The term “Bankruptcy Law” means Title 11 of the United States Code (or any successor thereto) or any similar federal or state law for the relief of debtors. The term “Custodian” means any receiver, trustee, assignee, liquidator, sequestrator or similar official under any Bankruptcy Law;
A default under clause (6) or (7) above is not an Event of Default until the Trustee notifies the Company and the Guarantor, or the Holders of at least 25% in aggregate Principal Amount of the Securities then outstanding notify the Company, the Guarantor and the Trustee, in writing of the Default, and the Company or the Guarantor does not cure the Default (and such Default is not waived) within the time period specified in clause (6) or (7) above, as applicable, after actual receipt of such notice.

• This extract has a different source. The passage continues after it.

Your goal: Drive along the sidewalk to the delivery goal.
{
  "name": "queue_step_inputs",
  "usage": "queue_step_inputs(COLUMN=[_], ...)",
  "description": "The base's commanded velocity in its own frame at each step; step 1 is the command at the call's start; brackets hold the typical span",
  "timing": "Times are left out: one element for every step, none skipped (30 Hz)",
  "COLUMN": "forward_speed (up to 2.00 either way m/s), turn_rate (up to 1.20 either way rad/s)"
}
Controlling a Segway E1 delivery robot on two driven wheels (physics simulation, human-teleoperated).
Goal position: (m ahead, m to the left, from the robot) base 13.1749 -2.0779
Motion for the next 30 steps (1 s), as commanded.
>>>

The notice given pursuant to this Section 8.1 must specify the Default, demand that it be remedied and state that the notice is a “Notice of Default.” When any Default under this Section 8.1 is cured in accordance herewith, it shall cease to be a Default.
The Trustee shall not be charged with knowledge of any Event of Default unless written notice thereof shall have been given to a Trust Officer at the Corporate Trust Office of the Trustee by the Company (including, without limitation, pursuant to Section 6.3), a Paying Agent, any Holder or any agent of any Holder, which notice references the Securities and this Indenture.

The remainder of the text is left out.